Article publié depuis Eklablog
Laissez moi vous offrir ces quelques crèpes et vous souhaiter une agréable chandeleur
et un bon week-end
Chandeleur oblige, ce 2 février, vous penserez sans doute aux crêpes. Mais pendant des siècles, ce jour était aussi symbolisé par des chandelles. Et c'est d'ailleurs de l'expression latine festa candelarum – comprenez "fête des chandelles" – que cette tradition tire son nom.
Pour les chrétiens, la Chandeleur clôt le cycle de la Nativité, après Noël et l'Épiphanie.

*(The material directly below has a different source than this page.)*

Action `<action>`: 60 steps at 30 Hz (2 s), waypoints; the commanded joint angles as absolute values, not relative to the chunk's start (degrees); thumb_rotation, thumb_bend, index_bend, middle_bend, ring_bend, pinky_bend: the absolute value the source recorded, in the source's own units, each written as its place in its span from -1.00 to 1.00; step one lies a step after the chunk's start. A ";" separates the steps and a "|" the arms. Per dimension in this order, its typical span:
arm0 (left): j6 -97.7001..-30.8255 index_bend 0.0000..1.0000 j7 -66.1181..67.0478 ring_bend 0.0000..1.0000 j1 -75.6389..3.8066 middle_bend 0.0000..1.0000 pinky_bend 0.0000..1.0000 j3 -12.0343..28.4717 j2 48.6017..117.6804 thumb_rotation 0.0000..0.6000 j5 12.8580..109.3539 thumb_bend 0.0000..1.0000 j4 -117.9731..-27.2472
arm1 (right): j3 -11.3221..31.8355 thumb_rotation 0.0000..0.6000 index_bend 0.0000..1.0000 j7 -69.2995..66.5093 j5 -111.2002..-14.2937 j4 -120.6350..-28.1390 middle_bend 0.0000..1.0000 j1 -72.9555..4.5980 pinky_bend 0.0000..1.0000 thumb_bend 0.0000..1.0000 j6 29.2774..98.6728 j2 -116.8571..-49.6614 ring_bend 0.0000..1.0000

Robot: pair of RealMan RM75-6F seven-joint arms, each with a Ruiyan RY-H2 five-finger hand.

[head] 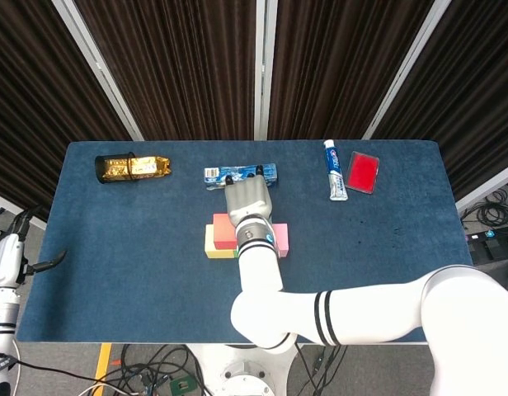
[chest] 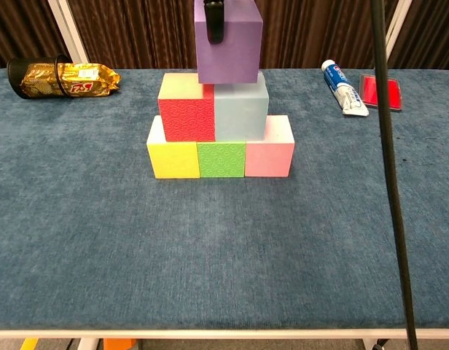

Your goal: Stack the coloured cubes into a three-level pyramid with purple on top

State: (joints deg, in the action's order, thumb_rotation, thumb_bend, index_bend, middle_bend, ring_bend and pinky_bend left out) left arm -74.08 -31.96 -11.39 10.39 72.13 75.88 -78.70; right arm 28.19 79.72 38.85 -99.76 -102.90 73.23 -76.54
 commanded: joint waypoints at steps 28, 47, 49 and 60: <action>-73.90 -0.81 -34.13 -1.00 -10.86 -0.82 -0.81 9.89 72.19 1.00 76.25 -0.56 -77.41 | 35.77 1.00 -1.00 86.03 34.84 -94.90 0.32 -100.09 -1.00 -0.79 77.85 -84.51 -0.68; -73.67 -0.81 -34.63 -1.00 -10.72 -0.82 -0.81 9.70 72.49 1.00 76.26 -0.56 -76.86 | 38.55 1.00 -1.00 88.79 33.35 -93.36 -0.01 -98.56 -1.00 -0.80 79.39 -87.09 -0.70; -73.60 -0.81 -34.65 -1.00 -10.74 -0.82 -0.81 9.69 72.54 1.00 76.25 -0.56 -76.79 | 38.82 1.00 -1.00 88.99 33.19 -93.30 -0.06 -98.46 -1.00 -0.80 79.51 -87.26 -0.72; -73.39 -0.81 -34.97 -1.00 -10.73 -0.82 -0.81 9.69 72.65 1.00 76.20 -0.56 -76.63 | 40.25 1.00 -1.00 89.35 32.09 -93.44 -0.58 -97.55 -1.00 -0.80 80.26 -87.86 -0.98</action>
State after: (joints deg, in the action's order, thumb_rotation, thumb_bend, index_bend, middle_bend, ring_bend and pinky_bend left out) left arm -73.44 -34.97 -10.70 9.67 72.64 76.21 -76.66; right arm 40.22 89.33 32.09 -93.41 -97.58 80.23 -87.85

Elle commémore la présentation du Christ au temple de Jérusalem et la purification de Marie. À l'époque, la tradition juive voulait que les premiers-nés soient présentés au temple dans les 40 jours après leur naissance. Celle de Jésus ayant été fixée au 25 décembre, la Chandeleur tombe chaque année le 2 février, C'est d'ailleurs ce jour-là que la crèche est retirée dans la tradition provençale.
Purification et fertilité
Avant d'être adoptée par les chrétiens, des versions païennes de cette fête existaient déjà. Dans la Rome antique, on organisait chaque année à la mi-février une fête de purification – les Lupercales – en l'honneur du dieu de la fécondité et des troupeaux. Une partie de la cérémonie consistait à fouetter des jeunes femmes dans les rues pour les rendre fécondes. Dans la mythologie celtique, on retrouve également la fête d'Imbolc, organisée elle aussi en février, pour célébrer la fertilité avant l'arrivée du printemps.
C'est aussi du côté de la Grèce antique qu'il faut chercher l'origine de la Chandeleur. Selon le mythe, Proserpine vit avec Pluton, le dieu des enfers, pendant la moitié de l'année, en automne et en hiver. Elle retourne auprès de sa mère Cérès, la déesse des moissons, au printemps et en été. Il était alors de bon ton d'allumer des torches en février pour célébrer l'arrivée de Cérès, qui apporte la lumière et la fertilité.